● **What you should do**: Output the whole listing again, exactly as it reads.
++++ Data records ++++
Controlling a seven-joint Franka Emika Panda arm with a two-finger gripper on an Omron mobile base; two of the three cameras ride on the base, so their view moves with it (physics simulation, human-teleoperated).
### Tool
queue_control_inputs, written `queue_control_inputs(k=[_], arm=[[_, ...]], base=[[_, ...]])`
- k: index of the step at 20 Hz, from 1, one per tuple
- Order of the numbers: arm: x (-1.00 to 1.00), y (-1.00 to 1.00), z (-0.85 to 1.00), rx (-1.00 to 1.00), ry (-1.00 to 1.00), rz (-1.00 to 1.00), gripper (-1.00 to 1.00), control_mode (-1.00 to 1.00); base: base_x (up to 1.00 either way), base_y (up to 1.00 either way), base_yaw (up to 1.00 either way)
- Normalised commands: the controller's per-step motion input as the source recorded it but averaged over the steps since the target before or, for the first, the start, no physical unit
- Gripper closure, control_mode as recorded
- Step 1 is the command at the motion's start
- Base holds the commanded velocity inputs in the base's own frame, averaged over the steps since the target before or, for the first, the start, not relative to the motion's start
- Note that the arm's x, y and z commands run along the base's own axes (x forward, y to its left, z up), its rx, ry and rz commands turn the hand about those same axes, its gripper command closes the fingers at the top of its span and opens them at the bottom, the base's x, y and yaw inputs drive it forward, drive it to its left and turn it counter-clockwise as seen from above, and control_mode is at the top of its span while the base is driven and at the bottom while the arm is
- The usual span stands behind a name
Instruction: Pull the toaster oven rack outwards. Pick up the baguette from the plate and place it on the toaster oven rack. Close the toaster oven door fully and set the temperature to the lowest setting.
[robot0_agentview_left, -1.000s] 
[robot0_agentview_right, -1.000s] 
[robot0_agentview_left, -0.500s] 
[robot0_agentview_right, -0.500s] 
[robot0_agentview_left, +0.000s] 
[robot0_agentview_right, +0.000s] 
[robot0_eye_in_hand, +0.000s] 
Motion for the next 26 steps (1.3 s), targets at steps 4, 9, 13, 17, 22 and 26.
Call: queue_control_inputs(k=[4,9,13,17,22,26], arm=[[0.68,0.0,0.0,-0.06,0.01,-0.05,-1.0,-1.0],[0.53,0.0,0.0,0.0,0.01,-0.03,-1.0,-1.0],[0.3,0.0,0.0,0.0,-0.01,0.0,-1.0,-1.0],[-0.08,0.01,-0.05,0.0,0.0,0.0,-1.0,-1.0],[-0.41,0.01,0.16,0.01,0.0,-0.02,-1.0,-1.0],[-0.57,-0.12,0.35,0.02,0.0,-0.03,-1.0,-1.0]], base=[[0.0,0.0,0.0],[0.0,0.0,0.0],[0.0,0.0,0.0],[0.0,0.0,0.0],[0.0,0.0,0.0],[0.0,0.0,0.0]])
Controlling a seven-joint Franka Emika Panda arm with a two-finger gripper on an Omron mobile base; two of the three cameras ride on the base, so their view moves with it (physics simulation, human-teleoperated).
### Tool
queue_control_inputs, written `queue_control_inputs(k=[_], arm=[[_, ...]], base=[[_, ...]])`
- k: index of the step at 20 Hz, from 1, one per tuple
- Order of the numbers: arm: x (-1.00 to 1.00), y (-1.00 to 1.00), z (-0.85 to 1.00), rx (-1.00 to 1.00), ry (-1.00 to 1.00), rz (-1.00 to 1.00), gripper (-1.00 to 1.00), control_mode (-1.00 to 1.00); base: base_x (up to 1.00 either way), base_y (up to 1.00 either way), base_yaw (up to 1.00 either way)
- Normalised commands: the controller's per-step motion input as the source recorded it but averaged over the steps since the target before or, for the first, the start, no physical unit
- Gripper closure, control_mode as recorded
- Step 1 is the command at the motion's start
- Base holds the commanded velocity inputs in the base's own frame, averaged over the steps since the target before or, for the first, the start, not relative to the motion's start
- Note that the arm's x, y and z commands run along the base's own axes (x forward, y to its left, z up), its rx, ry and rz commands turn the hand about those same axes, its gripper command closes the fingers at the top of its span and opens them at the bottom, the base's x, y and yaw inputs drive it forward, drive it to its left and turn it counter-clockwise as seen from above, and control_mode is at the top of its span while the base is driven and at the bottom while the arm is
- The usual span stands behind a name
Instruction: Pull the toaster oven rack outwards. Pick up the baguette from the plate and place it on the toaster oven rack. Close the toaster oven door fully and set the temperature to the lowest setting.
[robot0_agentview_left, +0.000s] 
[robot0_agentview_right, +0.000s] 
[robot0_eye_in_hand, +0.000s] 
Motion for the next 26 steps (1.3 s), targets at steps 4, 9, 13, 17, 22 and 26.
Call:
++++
● **Exercise answer**:
Controlling a seven-joint Franka Emika Panda arm with a two-finger gripper on an Omron mobile base; two of the three cameras ride on the base, so their view moves with it (physics simulation, human-teleoperated).
### Tool
queue_control_inputs, written `queue_control_inputs(k=[_], arm=[[_, ...]], base=[[_, ...]])`
- k: index of the step at 20 Hz, from 1, one per tuple
- Order of the numbers: arm: x (-1.00 to 1.00), y (-1.00 to 1.00), z (-0.85 to 1.00), rx (-1.00 to 1.00), ry (-1.00 to 1.00), rz (-1.00 to 1.00), gripper (-1.00 to 1.00), control_mode (-1.00 to 1.00); base: base_x (up to 1.00 either way), base_y (up to 1.00 either way), base_yaw (up to 1.00 either way)
- Normalised commands: the controller's per-step motion input as the source recorded it but averaged over the steps since the target before or, for the first, the start, no physical unit
- Gripper closure, control_mode as recorded
- Step 1 is the command at the motion's start
- Base holds the commanded velocity inputs in the base's own frame, averaged over the steps since the target before or, for the first, the start, not relative to the motion's start
- Note that the arm's x, y and z commands run along the base's own axes (x forward, y to its left, z up), its rx, ry and rz commands turn the hand about those same axes, its gripper command closes the fingers at the top of its span and opens them at the bottom, the base's x, y and yaw inputs drive it forward, drive it to its left and turn it counter-clockwise as seen from above, and control_mode is at the top of its span while the base is driven and at the bottom while the arm is
- The usual span stands behind a name
Instruction: Pull the toaster oven rack outwards. Pick up the baguette from the plate and place it on the toaster oven rack. Close the toaster oven door fully and set the temperature to the lowest setting.
[robot0_agentview_left, -1.000s] 
[robot0_agentview_right, -1.000s] 
[robot0_agentview_left, -0.500s] 
[robot0_agentview_right, -0.500s] 
[robot0_agentview_left, +0.000s] 
[robot0_agentview_right, +0.000s] 
[robot0_eye_in_hand, +0.000s] 
Motion for the next 26 steps (1.3 s), targets at steps 4, 9, 13, 17, 22 and 26.
Call: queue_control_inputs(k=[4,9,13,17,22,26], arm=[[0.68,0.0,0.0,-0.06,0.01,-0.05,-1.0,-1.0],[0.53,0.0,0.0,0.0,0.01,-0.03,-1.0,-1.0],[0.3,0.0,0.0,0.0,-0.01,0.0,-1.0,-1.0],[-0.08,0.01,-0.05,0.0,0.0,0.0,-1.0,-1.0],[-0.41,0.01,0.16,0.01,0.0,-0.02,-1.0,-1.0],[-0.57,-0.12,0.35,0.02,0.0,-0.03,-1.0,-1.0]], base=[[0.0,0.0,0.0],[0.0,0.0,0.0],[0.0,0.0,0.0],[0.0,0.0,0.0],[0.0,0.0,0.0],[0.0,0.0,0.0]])
Controlling a seven-joint Franka Emika Panda arm with a two-finger gripper on an Omron mobile base; two of the three cameras ride on the base, so their view moves with it (physics simulation, human-teleoperated).
### Tool
queue_control_inputs, written `queue_control_inputs(k=[_], arm=[[_, ...]], base=[[_, ...]])`
- k: index of the step at 20 Hz, from 1, one per tuple
- Order of the numbers: arm: x (-1.00 to 1.00), y (-1.00 to 1.00), z (-0.85 to 1.00), rx (-1.00 to 1.00), ry (-1.00 to 1.00), rz (-1.00 to 1.00), gripper (-1.00 to 1.00), control_mode (-1.00 to 1.00); base: base_x (up to 1.00 either way), base_y (up to 1.00 either way), base_yaw (up to 1.00 either way)
- Normalised commands: the controller's per-step motion input as the source recorded it but averaged over the steps since the target before or, for the first, the start, no physical unit
- Gripper closure, control_mode as recorded
- Step 1 is the command at the motion's start
- Base holds the commanded velocity inputs in the base's own frame, averaged over the steps since the target before or, for the first, the start, not relative to the motion's start
- Note that the arm's x, y and z commands run along the base's own axes (x forward, y to its left, z up), its rx, ry and rz commands turn the hand about those same axes, its gripper command closes the fingers at the top of its span and opens them at the bottom, the base's x, y and yaw inputs drive it forward, drive it to its left and turn it counter-clockwise as seen from above, and control_mode is at the top of its span while the base is driven and at the bottom while the arm is
- The usual span stands behind a name
Instruction: Pull the toaster oven rack outwards. Pick up the baguette from the plate and place it on the toaster oven rack. Close the toaster oven door fully and set the temperature to the lowest setting.
[robot0_agentview_left, +0.000s] 
[robot0_agentview_right, +0.000s] 
[robot0_eye_in_hand, +0.000s] 
Motion for the next 26 steps (1.3 s), targets at steps 4, 9, 13, 17, 22 and 26.
Call:

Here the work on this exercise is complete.